Придя в пансионат, я подробно рассказала об этом случае (который, дорогой дневник, позднее произошел с Люси Сноу в «Городке») в письме к Эмили, скрыв, правда, содержание своей исповеди. Я ощущала пользу оттого, что поделилась страданиями с сестрой, равно как и со священником — человеком умным, достойным и благим. Мне уже стало легче.

«Не сомневаюсь, что в глубине души вы уже знаете, как поступить». Таковы были слова священника, единственное и верное его наставление. Той ночью я лежала в кровати, вокруг меня сгущался мрак, и мысли бушевали во мне, словно темный и бурный прилив.

— Что мне делать? — воззвала я к пустоте.

В голове незамедлительно возник совет: «Ты должна покинуть Бельгию!» Он был так ужасен, что я невольно заткнула уши. Я не хотела возвращаться домой, к праздности, поскольку там меня не ждало никакое занятие, и еще меньше хотела покидать месье Эгера, понимая, что потеряю его окончательно. И все же мысль о том, чтобы остаться, была не менее мучительной. Как я могла оставаться в этом доме и день за днем лелеять единственную надежду — увидеть его хотя бы мельком? Как я могла так жить, зная, что никогда не смогу открыто выразить свое расположение?

— Если я должна уехать, пусть меня оторвут от него! — крикнула я. — Пусть другие примут решение!

— Нет! — тиранически отчеканила Совесть. — Никто не поможет тебе, Шарлотта. Ты должна сама себя оторвать. Должна вырезать себе сердце.

— Подумай о долгих одиноких днях впереди! — воскликнула Страсть. — Ты будешь отчаянно мечтать о весточке, но тебе останутся лишь воспоминания!

Много недель я сгорала в агонии тягостной нерешительности. У меня не было желания оставаться и не было сил бежать. Наконец внутренний голос заявил, что пора действовать: отказаться от Чувства и последовать велению Совести. Тайная любовь, которая пылала в моей груди, неразделенная и неизвестная, могла лишь погубить питавшую ее жизнь. Одно только страшное слово звучало в моих ушах, напоминая мне мой мучительный долг: «Бежать!»

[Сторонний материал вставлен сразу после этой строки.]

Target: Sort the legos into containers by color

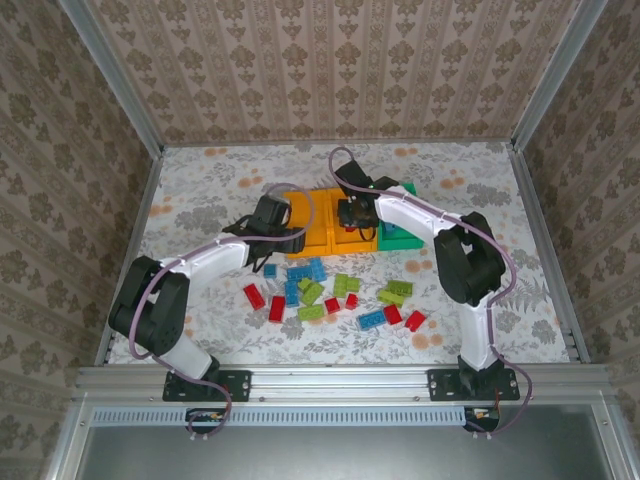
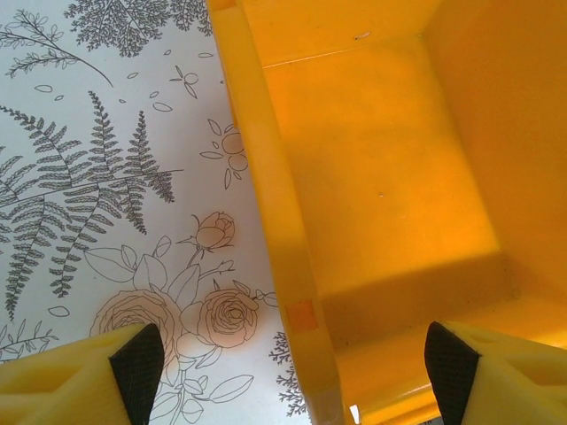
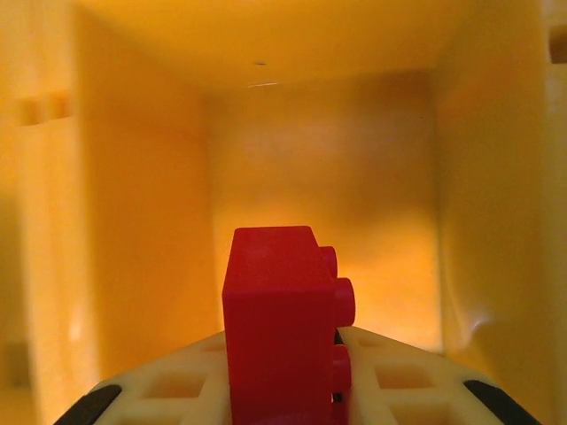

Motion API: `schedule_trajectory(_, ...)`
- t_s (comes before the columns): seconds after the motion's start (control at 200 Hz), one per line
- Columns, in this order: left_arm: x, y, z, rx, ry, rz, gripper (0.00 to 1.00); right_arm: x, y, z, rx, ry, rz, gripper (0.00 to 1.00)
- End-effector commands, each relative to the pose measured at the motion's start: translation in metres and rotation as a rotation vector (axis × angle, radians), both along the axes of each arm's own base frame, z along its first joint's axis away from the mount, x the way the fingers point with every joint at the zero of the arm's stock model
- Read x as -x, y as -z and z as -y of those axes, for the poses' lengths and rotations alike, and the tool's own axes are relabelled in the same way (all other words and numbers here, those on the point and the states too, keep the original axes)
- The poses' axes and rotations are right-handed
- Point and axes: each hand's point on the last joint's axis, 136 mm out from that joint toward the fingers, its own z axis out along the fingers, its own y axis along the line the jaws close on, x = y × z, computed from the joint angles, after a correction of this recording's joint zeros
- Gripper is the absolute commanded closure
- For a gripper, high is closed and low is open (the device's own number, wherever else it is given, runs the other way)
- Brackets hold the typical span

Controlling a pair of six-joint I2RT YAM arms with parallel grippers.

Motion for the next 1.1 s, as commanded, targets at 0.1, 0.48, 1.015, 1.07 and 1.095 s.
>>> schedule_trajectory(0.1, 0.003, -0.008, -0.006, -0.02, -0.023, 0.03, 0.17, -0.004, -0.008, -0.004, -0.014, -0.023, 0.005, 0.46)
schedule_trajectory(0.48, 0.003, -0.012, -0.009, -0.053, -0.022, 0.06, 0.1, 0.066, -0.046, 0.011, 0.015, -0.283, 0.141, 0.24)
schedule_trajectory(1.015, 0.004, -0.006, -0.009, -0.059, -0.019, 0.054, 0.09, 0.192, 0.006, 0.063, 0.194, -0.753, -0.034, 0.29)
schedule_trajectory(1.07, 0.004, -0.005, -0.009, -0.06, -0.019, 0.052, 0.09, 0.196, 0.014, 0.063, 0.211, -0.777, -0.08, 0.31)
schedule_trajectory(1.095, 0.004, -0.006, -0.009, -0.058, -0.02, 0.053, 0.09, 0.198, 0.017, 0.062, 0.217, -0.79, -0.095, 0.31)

Вскоре после возобновления учебы я собралась с духом. Улучив момент, когда мадам Эгер останется в гостиной одна, я с извинениями уведомила о своем отъезде. На мгновение привычно безмятежное лицо мадам затопили удивление и облегчение, затем маска вернулась на место.

— Ничего страшного, мадемуазель, — ледяным тоном промолвила она. — Мы справимся. Можете отправляться хоть сегодня, если угодно.

На следующий день месье Эгер послал за мной. Когда я появилась в его библиотеке и села на предложенный стул, я изо всех сил сдерживала слезы и готовилась к тому, что считала неизбежным: спокойным, взвешенным словам прощания. Вместо этого, к моему изумлению, он воззрился на меня с поднятыми бровями и воздетыми руками; глаза его горели недоумением и болью.

— Что за безумие? Вы уезжаете? Что на вас нашло? Вы здесь несчастливы?

— Месье, я была счастлива. Мне горько покидать пансионат и вас. Но мне придется.

— Почему? Вам предложили другое место?